When this semester ends I’m sure I’ll take up another author I decide is the best (or one of the best) of the bunch and I’ll wax poetic on his or her talents.

Here are two top ten lists I recently posted on Patti Abbott’s blog when she asked her readers for their Top Tens … I must note that I completely forgot to list The Talented Mr. Ripley (3a in crime below) by Patricia Highsmith, a book I found so intriguing I went back a few years ago and read the entire series, then her entire works and the bio about her. Crazy lady, great writer.

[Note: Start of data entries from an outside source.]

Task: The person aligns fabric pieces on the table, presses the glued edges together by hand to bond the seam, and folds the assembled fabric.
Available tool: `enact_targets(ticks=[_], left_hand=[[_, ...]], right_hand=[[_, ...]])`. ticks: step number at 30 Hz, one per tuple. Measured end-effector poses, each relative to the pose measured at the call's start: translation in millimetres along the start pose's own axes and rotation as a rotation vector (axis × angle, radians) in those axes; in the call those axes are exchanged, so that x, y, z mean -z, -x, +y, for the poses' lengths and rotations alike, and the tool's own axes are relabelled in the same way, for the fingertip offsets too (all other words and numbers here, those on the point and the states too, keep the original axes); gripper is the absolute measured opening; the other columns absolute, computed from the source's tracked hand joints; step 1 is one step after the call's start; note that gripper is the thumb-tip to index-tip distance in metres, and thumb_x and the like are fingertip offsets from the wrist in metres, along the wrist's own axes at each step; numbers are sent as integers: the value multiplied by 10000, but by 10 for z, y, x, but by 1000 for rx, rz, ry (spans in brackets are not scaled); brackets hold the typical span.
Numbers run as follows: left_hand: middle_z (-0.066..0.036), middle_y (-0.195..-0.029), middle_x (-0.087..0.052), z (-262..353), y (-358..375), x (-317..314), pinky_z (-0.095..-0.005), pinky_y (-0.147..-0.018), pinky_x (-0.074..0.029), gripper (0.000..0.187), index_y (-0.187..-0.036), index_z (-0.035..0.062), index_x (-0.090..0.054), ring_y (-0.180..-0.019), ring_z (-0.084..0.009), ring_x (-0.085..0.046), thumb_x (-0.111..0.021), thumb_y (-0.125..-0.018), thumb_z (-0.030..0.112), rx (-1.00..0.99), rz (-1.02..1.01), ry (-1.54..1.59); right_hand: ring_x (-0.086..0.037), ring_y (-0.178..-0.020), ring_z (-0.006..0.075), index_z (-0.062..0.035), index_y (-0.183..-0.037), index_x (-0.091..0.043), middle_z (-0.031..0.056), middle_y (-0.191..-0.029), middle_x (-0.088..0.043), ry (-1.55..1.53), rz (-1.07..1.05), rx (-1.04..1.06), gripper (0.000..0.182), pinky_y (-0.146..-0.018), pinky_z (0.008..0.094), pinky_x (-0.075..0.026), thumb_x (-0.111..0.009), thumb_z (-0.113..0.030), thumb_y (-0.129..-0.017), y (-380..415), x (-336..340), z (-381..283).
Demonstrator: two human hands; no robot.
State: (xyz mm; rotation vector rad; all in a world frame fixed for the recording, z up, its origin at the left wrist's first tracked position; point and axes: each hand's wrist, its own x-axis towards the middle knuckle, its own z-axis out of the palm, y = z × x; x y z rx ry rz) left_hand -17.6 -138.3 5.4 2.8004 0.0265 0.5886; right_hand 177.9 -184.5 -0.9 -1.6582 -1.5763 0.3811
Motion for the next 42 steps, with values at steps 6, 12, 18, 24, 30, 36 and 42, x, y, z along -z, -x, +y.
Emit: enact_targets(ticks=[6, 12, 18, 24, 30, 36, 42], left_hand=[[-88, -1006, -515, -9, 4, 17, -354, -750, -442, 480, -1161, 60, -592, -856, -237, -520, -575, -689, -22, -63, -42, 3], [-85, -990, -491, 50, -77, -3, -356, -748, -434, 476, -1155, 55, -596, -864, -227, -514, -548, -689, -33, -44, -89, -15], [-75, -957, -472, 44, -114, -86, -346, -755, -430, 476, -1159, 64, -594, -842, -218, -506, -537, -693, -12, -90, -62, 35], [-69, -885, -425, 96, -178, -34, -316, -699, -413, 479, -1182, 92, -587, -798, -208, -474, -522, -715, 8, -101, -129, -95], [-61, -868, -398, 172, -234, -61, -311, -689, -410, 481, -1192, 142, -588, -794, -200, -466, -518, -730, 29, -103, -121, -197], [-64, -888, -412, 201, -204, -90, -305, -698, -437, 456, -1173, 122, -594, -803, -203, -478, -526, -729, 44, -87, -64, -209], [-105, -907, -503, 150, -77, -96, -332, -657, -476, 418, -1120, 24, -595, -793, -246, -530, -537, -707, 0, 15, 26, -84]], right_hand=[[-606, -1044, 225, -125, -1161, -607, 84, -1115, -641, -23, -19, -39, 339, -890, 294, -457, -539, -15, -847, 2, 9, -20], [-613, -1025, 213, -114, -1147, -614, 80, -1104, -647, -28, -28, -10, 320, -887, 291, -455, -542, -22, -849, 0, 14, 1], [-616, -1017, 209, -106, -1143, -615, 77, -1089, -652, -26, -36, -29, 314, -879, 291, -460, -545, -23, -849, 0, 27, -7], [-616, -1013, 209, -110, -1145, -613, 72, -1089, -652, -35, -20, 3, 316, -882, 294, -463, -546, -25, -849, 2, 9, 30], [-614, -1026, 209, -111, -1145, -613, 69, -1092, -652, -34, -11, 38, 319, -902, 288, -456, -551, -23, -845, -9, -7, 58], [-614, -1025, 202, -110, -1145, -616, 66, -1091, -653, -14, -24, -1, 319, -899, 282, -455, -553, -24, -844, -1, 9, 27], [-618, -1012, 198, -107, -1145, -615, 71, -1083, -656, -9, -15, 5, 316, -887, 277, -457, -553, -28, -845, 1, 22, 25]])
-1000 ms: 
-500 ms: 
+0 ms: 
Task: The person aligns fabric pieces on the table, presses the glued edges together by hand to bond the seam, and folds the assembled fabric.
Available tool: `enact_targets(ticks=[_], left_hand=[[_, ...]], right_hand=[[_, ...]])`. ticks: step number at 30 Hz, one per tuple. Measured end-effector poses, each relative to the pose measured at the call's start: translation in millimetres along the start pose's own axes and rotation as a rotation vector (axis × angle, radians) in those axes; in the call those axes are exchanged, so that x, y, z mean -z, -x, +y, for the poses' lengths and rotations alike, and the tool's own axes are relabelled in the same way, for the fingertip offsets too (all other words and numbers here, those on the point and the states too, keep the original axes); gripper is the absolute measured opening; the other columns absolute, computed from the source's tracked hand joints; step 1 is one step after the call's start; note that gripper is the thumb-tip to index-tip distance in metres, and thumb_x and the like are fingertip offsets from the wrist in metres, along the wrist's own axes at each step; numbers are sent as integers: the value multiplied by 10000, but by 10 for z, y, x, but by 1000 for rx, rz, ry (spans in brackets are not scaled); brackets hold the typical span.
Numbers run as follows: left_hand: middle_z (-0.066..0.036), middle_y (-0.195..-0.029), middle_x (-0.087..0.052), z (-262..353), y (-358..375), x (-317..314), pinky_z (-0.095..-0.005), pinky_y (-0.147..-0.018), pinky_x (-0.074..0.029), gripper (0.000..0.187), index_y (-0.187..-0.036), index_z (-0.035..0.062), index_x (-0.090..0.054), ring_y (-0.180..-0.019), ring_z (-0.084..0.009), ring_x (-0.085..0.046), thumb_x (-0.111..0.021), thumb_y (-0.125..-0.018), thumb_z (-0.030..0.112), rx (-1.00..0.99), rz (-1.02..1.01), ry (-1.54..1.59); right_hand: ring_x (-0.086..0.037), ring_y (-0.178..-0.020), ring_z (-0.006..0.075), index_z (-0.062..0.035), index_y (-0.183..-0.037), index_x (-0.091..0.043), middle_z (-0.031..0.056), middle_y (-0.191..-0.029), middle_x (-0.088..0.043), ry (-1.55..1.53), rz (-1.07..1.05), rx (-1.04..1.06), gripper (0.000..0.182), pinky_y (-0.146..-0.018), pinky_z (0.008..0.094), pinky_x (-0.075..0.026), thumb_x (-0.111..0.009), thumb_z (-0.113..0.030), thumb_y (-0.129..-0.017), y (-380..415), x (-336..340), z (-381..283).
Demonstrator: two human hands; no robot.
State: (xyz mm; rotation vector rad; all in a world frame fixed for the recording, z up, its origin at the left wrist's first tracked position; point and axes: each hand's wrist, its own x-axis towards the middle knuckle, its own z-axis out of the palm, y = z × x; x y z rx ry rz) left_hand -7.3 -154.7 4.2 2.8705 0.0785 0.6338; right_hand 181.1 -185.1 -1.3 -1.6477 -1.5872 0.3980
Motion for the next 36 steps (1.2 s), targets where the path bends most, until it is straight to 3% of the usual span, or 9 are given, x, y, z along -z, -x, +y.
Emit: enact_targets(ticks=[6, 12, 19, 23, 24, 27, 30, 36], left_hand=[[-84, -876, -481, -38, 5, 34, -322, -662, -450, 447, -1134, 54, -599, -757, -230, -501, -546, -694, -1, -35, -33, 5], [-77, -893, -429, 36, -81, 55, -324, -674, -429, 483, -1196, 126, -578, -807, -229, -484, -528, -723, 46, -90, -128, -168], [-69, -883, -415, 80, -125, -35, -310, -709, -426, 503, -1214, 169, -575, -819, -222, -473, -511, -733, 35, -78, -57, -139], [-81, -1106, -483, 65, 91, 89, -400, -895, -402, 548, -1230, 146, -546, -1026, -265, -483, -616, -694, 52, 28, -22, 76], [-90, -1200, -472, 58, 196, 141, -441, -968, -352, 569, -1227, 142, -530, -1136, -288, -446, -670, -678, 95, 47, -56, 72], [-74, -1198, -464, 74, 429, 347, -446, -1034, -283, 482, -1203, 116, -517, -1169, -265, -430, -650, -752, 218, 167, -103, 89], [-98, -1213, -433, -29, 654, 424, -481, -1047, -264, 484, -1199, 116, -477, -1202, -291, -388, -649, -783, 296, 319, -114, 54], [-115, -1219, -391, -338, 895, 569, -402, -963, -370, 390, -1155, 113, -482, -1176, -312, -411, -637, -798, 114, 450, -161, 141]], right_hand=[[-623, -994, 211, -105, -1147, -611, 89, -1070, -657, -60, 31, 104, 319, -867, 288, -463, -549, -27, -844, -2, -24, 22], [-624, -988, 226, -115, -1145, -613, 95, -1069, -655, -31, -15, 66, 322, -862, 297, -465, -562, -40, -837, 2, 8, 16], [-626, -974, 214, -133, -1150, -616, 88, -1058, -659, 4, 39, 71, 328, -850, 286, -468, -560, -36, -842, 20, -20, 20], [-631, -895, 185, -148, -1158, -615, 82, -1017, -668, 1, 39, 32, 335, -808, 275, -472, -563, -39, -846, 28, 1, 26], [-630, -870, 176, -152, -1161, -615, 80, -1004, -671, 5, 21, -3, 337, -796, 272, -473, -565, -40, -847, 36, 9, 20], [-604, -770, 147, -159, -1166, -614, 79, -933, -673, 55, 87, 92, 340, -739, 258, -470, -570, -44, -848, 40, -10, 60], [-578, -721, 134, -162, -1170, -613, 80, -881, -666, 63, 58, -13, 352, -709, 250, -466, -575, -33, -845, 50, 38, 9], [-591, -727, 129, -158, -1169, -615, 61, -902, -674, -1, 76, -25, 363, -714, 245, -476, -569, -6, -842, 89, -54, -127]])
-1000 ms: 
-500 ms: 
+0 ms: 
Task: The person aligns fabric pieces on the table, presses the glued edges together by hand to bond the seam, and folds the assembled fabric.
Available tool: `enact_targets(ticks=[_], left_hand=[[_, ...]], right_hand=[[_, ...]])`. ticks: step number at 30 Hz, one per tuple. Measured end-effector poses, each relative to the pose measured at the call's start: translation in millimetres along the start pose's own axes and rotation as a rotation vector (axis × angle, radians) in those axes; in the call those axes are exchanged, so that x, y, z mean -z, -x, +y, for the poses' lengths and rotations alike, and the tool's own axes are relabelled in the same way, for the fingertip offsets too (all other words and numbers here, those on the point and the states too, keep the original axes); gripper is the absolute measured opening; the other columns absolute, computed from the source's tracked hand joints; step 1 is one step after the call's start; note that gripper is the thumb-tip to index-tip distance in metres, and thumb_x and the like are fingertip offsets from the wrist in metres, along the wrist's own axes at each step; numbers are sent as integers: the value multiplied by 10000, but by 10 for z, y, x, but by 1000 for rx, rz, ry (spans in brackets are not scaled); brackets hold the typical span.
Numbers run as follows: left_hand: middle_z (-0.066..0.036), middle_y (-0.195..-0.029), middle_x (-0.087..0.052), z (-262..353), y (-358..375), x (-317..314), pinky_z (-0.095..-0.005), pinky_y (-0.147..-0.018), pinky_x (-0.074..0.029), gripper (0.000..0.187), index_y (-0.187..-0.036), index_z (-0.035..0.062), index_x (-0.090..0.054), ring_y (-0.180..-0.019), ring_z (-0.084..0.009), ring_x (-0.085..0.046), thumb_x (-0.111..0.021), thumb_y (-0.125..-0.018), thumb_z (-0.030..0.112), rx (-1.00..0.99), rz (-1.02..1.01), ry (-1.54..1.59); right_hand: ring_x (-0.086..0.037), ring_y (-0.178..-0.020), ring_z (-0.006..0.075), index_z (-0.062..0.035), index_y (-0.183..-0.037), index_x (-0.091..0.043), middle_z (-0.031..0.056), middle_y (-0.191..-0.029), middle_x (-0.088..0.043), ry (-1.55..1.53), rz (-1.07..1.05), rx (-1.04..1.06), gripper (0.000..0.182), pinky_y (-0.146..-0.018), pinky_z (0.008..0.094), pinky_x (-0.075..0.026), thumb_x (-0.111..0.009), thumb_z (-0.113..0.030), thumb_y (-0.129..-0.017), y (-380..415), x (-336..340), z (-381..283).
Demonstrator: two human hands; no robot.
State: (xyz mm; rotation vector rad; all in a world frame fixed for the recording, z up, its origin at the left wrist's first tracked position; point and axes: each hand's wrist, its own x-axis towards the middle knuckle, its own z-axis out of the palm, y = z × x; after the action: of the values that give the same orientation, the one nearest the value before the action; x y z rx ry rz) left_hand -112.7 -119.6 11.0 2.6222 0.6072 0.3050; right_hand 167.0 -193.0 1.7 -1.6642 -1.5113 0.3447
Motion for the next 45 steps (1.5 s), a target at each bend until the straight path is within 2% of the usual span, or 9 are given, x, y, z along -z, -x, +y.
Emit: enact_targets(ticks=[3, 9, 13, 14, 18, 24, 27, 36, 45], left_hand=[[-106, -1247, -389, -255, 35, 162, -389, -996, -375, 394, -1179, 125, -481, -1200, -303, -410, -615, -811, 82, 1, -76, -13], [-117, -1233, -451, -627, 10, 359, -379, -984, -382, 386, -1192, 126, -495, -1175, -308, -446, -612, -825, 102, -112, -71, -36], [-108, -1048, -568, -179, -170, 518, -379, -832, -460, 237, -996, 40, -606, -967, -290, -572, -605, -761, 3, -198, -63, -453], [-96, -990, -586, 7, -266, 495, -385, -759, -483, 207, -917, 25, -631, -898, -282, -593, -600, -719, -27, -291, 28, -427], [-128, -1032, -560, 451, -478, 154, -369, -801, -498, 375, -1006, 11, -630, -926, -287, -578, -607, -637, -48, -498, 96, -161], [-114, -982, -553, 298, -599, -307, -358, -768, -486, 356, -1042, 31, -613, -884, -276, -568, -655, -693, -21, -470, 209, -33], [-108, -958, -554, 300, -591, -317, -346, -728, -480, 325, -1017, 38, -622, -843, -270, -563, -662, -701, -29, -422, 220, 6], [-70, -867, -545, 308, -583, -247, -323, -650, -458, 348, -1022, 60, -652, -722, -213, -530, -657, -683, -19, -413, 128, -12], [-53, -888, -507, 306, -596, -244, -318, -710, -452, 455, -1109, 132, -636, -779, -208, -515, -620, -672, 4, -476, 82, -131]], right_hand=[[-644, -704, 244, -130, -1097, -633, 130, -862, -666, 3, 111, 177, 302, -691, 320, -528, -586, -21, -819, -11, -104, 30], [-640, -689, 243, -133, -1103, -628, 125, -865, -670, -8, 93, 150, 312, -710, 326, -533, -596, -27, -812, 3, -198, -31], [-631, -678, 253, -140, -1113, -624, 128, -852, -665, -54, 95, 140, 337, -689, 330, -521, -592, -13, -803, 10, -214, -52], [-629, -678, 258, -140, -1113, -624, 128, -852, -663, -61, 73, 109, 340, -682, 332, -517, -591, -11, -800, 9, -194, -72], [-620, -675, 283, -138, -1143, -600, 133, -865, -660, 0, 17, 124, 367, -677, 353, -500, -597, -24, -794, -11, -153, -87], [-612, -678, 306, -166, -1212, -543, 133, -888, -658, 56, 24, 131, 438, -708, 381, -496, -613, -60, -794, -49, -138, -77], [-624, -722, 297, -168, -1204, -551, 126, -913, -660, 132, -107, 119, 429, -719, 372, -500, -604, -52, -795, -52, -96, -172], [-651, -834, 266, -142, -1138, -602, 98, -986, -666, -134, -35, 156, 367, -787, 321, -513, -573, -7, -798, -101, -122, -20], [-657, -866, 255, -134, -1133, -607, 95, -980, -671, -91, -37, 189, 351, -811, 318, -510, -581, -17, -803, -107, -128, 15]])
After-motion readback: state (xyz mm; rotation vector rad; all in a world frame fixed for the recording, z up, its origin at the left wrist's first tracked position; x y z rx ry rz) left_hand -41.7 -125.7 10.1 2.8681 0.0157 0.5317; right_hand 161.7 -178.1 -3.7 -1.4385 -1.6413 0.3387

Revolutionary Road by Richard Yates1. Revolutionary Road, Richard Yates (rereading for the 5th time for class)
2. The Grapes of Wrath, Steinbeck
3. The Stories of Alice Munro
4. Good Evening Mr. and Mrs. American and All the Good Ships at Sea (Richard Bausch)
5. The Stories of Richard Bausch
6. The Easter Parade, Richard Yates
7. American Pastoral, Philip Roth
8. What We Talk About When We Talk About Love, Raymond Carver
9. Crime & Punishment, Dostoyevsky
10 The Sun Also Rises, Hemingway

Many, many, many more than what I can think of right now …

Crime:

1. The Friends of Eddie Coyle, Higgins
2. The Digger’s Game, Higgins
3. Cogan’s Trade, Higgins
3a. The Talented Mr. Ripley, Patricia Highsmith
4. Late Rain, Lynn Kostoff
5. Pike, Benjamin Whitmer
6. Print the Legend, Craig McDonald
7. Cruel Poetry, Vicki Hendricks
8. The Long Fall, Lynn Kostoff
9. The Chieu Hoi Saloon, Michael Harris
10. The Dead Women of Juarez, Sam Hawken

Thanks again, Elizabeth … this was fun and very much appreciated.

– Charlie

Charlie Stella is a former window cleaner/word processor/knockaround guy. He left his knockaround life after meeting his wife (for whom he wrote his first published novel in an attempt to impress her). He s since written seven critically acclaimed crime novels about the New York City underworld that feature recurring characters on both sides of the law. To learn more about Charlie, visit his website.

4 Comments

  • Beth Garland

    August 3, 2012 - 10:33 AM

    Thanks for featuring Charlie. He’s a great writer, a great guy, and an even greater Italian. Appreciate the reading list, Charlie.

  • Charlie

    August 2, 2012 - 5:42 PM

    Rob, I’ll have to read her now (my phillistine side rears its ugly head again). I will read her for sure.

  • Rob Greene

    August 2, 2012 - 4:15 PM

    Charlie,

    How do you feel about Elizabeth George? She might fall more under “mystery,” I suppose. But “What Came Before He Shot Her” is most definitely from the bad guy POV.

  • Charlie

    August 2, 2012 - 1:41 PM

    Thanks again, Elizabeth … and in my whirlwind of stuff (work, school, Mom in the hospital, etc.), I did forget to mention the best upcoming writer I personally know of (although I think he’s been publishable for years now) is my co-hort at Stark House Press … Dana King. He’s the goods!